Pour la première fois sous cette forme, c’est une contre-attaque orchestrée et « offensive » du monde de la recherche, une affirmation de la validité de ses résultats, de la rigueur de ses méthodes. C’est une « riposte », pour prendre le vocabulaire de l’escrime. Pendant des années, des décennies d’agressions, d’accusations, de suspicion systématique, au nom de croyances ou d’idéologies face auxquelles les chercheurs de bonne foi se trouvaient désemparés, il a été préféré d’abord « l’esquive » et l’idée de vivre heureux en vivant caché. Puis est venu le temps de la « parade ». Les institutions se sont organisées, au niveau local, national, international, ont travaillé sur des chartes de déontologie, ont initié des débats avec les opposants, ont tenté de prendre en compte l’expertise citoyenne, ont créé des comités d’éthique, ont fait des communiqués communs, interdisciplinaires, inter-académiques….

Le temps est venu de quitter la position défensive, de répondre à l’attaque des détracteurs, de passer de la parade à la riposte. Cet appel de personnalités prestigieuses, pour réconfortant qu’il soit, ne suffira probablement pas à convaincre du bien-fondé, de l’intérêt, des bénéfices pour l’humanité des organismes améliorés par les biotechnologies, mais le changement de posture est décisif.

Nos sociétés vivent à l’ère du grand soupçon, suspicion générale qui touche tout autant les personnalités politiques, les chercheurs, les « élites » ; ère des amalgames, des raccourcis et des théories du complot, « on ne nous dit pas tout », « tous pourris, tous vendus, tous menteurs… »… Les controverses scientifiques ou philosophiques deviennent difficiles parce qu’immédiatement exploitées, plus de place pour l’erreur salutaire, encore moins pour « l’esprit critique » compagnon indissociable de l’ « enthousiasme » du chercheur selon Louis Pasteur. C’est le temps de l’immédiat et de l’emballement médiatique. Le débat a fait place au combat et la science ne s’était pas armée pour cela.

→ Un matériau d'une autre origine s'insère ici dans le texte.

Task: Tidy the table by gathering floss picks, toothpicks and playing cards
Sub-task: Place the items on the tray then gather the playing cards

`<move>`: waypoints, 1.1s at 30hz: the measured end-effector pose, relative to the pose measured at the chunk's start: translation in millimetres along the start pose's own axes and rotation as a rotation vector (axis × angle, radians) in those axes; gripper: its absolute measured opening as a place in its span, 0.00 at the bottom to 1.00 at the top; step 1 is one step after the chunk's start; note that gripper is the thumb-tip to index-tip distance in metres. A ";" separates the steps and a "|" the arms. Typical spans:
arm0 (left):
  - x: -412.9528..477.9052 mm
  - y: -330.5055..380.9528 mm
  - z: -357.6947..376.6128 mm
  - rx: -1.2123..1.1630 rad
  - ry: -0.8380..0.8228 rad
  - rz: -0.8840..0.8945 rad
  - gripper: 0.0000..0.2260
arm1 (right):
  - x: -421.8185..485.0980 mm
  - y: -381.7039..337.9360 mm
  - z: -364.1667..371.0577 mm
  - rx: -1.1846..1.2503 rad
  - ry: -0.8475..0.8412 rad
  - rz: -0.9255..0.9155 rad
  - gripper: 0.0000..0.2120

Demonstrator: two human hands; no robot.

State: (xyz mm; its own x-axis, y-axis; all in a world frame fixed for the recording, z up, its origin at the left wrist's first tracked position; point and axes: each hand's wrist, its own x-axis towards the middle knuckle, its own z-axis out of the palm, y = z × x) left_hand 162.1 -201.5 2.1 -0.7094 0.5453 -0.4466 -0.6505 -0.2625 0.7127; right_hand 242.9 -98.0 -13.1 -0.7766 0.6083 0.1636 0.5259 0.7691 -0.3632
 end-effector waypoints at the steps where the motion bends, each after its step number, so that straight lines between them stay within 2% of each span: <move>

Par ailleurs, la société, pas toujours « civile », a besoin au quotidien de réponses rapides, pragmatiques, d’avis, de conseils, d’aides éclairées pour décider et pour agir. Pour cela, au lieu de se tourner vers un monde scientifique, trop lent à donner des réponses définitives, trop divisé aussi, les institutions et les medias préfèrent solliciter à outrance, quitte à la dévoyer, l’expertise.

L’expertise se fondait traditionnellement, sur des normes, sur la vérification de conformité, sur la connaissance du sujet et l’expérience de l’expert (béni soit mon plombier !). Elle se traduisait dans un rapport, un avis, un conseil circonstanciés. Elle est aujourd’hui sollicitée à toute occasion, se confond dans l’esprit du public avec l’expérience, voire avec le simple témoignage, pour ne pas dire avec le micro-trottoir. Discours non-étayés, affirmations sans preuve, points de vue non référencés, les experts défilent dans les médias, toutes les paroles ont le même poids, le même statut, pas de hiérarchisation au nom d’une égalité de valeur qui confond la valeur des personnes avec celle de leurs connaissances et de leurs discours.

Le temps est donc peut-être venu d’un changement de stratégie des savants, des saints et des sages, au nom de la vérité, au nom de la morale, au nom de la raison, au nom de l’intérêt commun, au nom du bien public, avec toute la force et toute l’intelligence des hommes de bonne volonté, chercheurs, experts et citoyens.

Cela concernera l’éducation, les médias, les décideurs. Cela demandera combativité, patience et courage.